=== Saved data entries ===
+++

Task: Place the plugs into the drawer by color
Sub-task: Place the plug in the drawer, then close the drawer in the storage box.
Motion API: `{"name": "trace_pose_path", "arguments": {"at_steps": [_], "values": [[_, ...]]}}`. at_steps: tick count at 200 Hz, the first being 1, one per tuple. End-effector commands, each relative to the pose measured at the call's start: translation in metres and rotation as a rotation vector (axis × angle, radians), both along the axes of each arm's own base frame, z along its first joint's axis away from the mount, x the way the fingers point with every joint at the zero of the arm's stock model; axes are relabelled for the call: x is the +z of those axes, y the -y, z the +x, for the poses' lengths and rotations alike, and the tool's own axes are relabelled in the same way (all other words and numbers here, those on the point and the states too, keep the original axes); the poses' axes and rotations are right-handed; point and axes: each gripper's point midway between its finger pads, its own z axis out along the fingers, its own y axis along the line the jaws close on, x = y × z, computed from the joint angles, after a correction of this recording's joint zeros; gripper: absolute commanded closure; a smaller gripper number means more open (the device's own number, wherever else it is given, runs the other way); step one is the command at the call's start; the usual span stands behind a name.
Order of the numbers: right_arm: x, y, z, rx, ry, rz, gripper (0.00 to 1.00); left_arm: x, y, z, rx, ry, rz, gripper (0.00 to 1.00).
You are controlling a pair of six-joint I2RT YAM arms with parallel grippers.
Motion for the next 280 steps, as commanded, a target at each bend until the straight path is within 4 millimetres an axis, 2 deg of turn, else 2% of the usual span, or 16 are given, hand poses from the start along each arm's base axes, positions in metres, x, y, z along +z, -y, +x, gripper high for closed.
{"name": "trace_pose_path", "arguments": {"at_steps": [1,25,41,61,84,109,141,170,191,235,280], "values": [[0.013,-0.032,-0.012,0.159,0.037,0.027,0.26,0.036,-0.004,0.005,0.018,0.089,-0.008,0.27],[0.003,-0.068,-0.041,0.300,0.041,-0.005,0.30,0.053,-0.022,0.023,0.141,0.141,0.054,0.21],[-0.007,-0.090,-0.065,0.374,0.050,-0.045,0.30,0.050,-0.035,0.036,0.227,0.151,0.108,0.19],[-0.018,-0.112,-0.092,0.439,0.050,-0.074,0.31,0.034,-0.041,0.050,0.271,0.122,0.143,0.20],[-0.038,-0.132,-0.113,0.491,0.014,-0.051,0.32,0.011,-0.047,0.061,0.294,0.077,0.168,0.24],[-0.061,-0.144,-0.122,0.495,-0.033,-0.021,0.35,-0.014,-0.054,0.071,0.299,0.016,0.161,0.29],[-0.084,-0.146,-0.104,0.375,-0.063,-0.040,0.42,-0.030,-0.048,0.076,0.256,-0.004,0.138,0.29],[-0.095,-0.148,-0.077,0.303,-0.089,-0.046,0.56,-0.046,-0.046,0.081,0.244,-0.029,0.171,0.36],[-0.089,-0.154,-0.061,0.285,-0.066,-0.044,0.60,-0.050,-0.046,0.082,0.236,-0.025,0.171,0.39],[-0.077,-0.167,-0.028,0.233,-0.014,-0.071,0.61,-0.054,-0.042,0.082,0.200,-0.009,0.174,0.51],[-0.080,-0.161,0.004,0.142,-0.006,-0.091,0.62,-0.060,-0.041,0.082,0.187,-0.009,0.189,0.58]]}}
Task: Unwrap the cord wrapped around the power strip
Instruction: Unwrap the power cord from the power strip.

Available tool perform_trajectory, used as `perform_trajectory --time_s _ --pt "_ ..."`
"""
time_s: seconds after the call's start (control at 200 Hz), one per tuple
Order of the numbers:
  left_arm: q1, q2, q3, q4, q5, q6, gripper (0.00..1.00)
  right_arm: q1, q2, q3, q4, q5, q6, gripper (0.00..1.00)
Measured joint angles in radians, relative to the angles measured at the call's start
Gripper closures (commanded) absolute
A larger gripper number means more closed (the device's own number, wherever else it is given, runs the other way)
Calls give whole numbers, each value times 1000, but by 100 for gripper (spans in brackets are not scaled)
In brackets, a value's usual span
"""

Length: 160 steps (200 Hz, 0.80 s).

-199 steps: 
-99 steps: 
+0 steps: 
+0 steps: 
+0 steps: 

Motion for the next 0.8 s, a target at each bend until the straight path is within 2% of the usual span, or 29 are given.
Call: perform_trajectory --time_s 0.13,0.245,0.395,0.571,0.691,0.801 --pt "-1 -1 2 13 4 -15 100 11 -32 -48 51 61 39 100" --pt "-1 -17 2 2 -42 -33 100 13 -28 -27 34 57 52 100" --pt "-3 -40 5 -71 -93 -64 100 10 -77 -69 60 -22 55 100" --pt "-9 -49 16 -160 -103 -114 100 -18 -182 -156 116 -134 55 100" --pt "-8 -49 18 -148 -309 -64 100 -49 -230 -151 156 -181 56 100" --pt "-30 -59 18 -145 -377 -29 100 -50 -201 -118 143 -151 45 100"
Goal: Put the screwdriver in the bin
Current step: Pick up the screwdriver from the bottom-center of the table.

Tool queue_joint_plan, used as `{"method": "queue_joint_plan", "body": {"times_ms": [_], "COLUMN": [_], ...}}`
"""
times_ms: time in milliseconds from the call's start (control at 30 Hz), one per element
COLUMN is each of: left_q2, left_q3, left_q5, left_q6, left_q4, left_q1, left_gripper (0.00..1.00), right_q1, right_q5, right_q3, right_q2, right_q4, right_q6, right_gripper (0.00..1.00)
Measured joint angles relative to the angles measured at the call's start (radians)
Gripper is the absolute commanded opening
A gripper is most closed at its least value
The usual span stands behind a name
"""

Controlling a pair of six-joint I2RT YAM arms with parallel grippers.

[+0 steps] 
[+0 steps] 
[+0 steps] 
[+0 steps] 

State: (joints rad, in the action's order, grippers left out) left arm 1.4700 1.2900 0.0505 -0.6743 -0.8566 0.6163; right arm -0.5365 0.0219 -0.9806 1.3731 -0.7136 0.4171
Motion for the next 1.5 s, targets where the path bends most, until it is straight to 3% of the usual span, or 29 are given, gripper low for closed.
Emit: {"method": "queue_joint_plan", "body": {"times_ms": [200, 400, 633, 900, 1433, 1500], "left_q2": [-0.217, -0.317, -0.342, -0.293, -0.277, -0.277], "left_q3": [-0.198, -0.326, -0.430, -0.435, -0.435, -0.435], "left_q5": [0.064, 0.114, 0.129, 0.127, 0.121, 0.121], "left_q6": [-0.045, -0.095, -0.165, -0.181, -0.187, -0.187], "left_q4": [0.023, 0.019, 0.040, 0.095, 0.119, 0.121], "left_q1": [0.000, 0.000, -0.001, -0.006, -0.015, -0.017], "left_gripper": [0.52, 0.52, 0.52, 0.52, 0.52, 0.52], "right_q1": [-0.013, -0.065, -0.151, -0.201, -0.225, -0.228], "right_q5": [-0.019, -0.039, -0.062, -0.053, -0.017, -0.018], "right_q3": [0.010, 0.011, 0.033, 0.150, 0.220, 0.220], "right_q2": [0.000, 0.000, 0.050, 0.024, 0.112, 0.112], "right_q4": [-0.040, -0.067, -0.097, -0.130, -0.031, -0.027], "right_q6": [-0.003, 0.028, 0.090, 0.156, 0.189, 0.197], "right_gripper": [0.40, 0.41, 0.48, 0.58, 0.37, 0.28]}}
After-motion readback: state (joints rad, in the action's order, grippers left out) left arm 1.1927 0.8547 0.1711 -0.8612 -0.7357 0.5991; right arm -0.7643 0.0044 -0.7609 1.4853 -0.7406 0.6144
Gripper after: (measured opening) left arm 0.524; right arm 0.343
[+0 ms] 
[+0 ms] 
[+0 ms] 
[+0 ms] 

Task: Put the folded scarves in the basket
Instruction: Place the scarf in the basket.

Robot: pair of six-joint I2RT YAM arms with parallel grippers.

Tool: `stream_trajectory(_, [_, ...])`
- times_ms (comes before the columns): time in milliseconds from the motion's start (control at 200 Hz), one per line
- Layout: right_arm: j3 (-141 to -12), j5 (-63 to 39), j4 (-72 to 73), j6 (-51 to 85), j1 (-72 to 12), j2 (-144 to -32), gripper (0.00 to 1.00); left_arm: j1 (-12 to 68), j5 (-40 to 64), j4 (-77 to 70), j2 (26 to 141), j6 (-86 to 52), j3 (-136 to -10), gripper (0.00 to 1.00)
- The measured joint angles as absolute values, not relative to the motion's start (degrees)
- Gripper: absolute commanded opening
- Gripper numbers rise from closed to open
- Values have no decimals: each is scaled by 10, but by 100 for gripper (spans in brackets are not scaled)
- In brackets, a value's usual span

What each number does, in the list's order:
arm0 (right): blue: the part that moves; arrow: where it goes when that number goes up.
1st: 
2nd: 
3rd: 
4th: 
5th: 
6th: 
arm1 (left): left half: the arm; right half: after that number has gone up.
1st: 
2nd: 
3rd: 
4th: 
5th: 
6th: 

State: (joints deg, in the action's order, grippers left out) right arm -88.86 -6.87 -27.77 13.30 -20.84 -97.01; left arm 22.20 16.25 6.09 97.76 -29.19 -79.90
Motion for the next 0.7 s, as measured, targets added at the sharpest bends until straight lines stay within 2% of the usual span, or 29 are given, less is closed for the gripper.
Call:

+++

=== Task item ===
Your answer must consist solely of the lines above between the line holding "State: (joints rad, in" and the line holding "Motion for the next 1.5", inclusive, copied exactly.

=== Answer for the task ===
State: (joints rad, in the action's order, grippers left out) left arm 1.4700 1.2900 0.0505 -0.6743 -0.8566 0.6163; right arm -0.5365 0.0219 -0.9806 1.3731 -0.7136 0.4171
Motion for the next 1.5 s, targets where the path bends most, until it is straight to 3% of the usual span, or 29 are given, gripper low for closed.

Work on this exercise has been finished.